Dernière zone d’ombre soulevée par le président de la Chambre nationale des huissiers de justice : la révision des tarifs de la profession, qui doit elle aussi avoir lieu tous les deux ans. « Huissiers de justice comme commissaires-priseurs judiciaires sont sur le pont pour tenter de combler, par leur travail, leur perte d’activité. Une baisse du tarif signée de la main de notre ministre de tutelle ne pourrait que susciter incompréhension et grande déception. D’aucuns pourraient arguer qu’une baisse de 0,8 % est symbolique. Certes. Mais c’est justement le symbole qui rendrait une telle baisse inopportune », a soutenu avec vigueur le président de la Chambre nationale des commissaires de justice. « Je comprends la demande que vous formez, Monsieur le Président. Je sais aussi que ce n’est pas tant le chiffre que le symbole qui nourrit votre demande », a garanti Éric Dupond-Moretti.

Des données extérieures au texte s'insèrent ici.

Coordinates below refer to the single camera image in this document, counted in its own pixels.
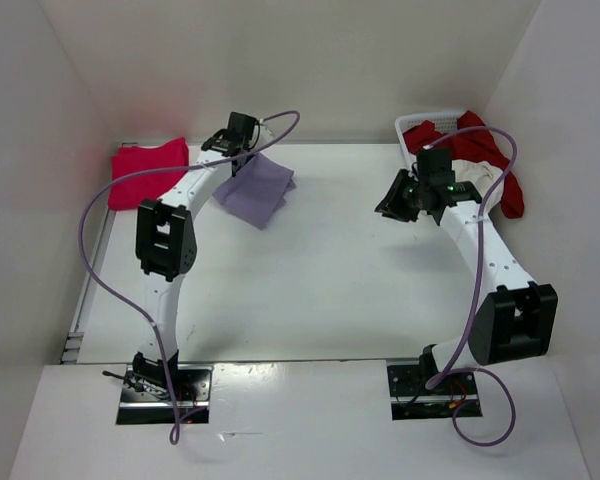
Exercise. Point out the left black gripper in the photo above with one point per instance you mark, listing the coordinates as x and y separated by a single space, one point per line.
247 147

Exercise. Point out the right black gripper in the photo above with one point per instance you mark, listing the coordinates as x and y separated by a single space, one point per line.
391 204

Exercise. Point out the lavender t shirt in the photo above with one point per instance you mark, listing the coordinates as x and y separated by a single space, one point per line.
256 192

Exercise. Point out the cream white t shirt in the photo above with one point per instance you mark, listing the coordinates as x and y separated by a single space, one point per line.
482 175

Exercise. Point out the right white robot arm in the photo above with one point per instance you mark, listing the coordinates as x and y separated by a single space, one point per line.
511 315

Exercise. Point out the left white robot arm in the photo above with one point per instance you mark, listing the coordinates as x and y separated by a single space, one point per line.
166 244

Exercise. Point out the white plastic laundry basket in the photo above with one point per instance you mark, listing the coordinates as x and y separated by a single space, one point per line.
445 121

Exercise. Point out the dark red t shirt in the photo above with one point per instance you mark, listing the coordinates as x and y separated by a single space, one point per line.
476 146

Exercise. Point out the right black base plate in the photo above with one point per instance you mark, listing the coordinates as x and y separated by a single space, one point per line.
410 400

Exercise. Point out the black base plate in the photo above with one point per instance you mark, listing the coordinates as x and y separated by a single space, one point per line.
410 400
143 404

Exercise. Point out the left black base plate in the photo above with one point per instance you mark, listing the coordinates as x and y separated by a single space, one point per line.
143 404

Le ministre est néanmoins revenu sur le contexte de cette révision de tarif : l’adoption, début 2020, du décret tirant des conséquences, sur le plan réglementaire, des modifications opérées par la loi de programmation et de réforme pour la justice. Conséquence principale : une nouvelle définition des modalités de calcul des paramètres sur la base desquels sont fixés les tarifs. « L'adoption de ces textes n’a pas été facile à comprendre pour tous les professionnels. Certes tous les changements récents bouleversent les professionnels du droit, mais le gouvernement sait aussi prendre les mesures nécessaires en cas de crise. En raison des circonstances exceptionnelles, un arrêté commun à toutes les professions concernées a été pris pour reporter au 1er janvier 2021 la date à compter de laquelle les nouveaux tarifs devaient s’appliquer. Mais cette baisse de 0,8 % entre en vigueur le 1er janvier 2021, car juridiquement, il n’est pas possible d’opérer un nouveau report par arrêté », a informé le ministre de la Justice qui a convenu qu’il s’agirait, pour la profession, d’une mesure « qui ne [lui serait] pas agréable ». Éric Dupond-Moretti a cependant affirmé qu’à son sens, l’obligation de réformer tous les deux ans les tarifs des professions et la carte des créations d’office n’était « plus adaptée » : le garde des Sceaux a d’ailleurs demandé au Premier ministre « de reexaminer la question ». 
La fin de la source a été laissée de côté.